# Looking for a good drywaller....



## Morainy (Apr 21, 2010)

Found one. Thanks!


----------



## Morainy (Apr 21, 2010)

Is there a way for me to remove this thread?


----------



## wicky_w (Apr 29, 2010)

when you edit post, just click "Go Advanced" and select "close thread"


----------



## Morainy (Apr 21, 2010)

Thank you, wicky_w. I tried to follow your directions, but couldn't find "close thread" after I went to "advanced." The strange thing is, I remember being able to close my posts in the past, but it's been a long time since I was very active and I seem to have forgotten my way around.
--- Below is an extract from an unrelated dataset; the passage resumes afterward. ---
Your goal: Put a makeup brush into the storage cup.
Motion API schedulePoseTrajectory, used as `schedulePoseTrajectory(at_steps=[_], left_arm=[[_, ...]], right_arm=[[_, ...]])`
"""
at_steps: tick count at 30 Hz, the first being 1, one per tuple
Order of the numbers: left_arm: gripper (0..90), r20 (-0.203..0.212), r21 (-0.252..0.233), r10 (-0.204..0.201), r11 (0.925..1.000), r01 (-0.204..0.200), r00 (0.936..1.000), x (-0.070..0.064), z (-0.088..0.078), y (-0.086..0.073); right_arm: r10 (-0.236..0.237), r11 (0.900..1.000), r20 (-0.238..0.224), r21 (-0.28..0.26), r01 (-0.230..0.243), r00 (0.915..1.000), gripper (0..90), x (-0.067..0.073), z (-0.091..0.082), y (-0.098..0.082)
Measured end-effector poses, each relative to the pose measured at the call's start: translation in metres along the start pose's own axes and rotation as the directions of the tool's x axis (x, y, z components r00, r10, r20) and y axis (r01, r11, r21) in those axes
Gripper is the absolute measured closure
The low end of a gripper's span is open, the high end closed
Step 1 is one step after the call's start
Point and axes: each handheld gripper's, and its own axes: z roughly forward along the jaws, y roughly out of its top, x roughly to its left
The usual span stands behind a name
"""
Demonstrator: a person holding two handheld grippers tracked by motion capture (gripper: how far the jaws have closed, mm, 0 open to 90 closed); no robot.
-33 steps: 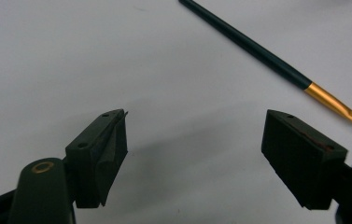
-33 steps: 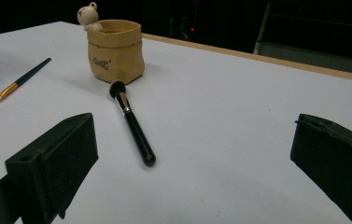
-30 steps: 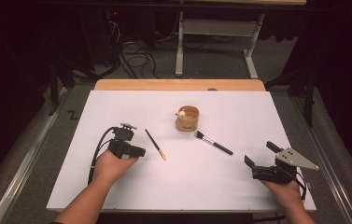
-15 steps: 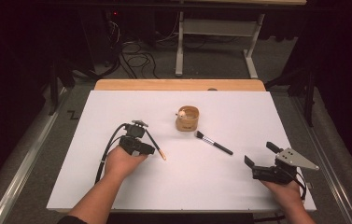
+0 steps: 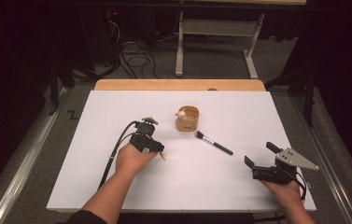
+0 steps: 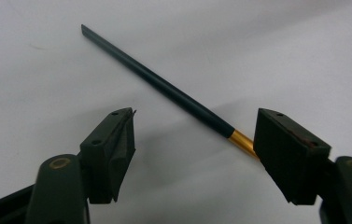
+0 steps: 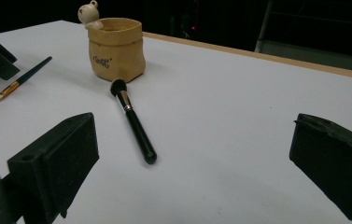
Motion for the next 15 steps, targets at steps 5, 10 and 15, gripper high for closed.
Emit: schedulePoseTrajectory(at_steps=[5,10,15], left_arm=[[35.2,-0.005,0.014,-0.014,0.9998,0.014,0.9999,0.000,0.003,0.002],[36.3,-0.016,0.015,-0.012,0.9998,0.012,0.9998,-0.002,0.006,0.004],[37.5,-0.026,0.032,-0.020,0.9993,0.021,0.9995,-0.005,0.011,0.006]], right_arm=[[-0.005,1.000,-0.001,0.005,0.005,1.0000,1.7,0.000,0.001,0.000],[-0.007,1.000,-0.001,0.008,0.007,1.0000,1.7,0.000,0.001,-0.001],[-0.009,1.000,-0.002,0.009,0.009,1.0000,1.8,0.000,0.001,-0.001]])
Where is the "close thread" button?


----------



## TomC (Apr 21, 2010)

I think it is below and to the left, when you Reply to Thread. I may be wrong.


----------



## Morainy (Apr 21, 2010)

Thanks, TomC. I'll give that a try.



TomC said:


> I think it is below and to the left, when you Reply to Thread. I may be wrong.


----------



## Morainy (Apr 21, 2010)

Hmm. It doesn't seem to be there for me. Perhaps I have to update my account or something.



TomC said:


> I think it is below and to the left, when you Reply to Thread. I may be wrong.


----------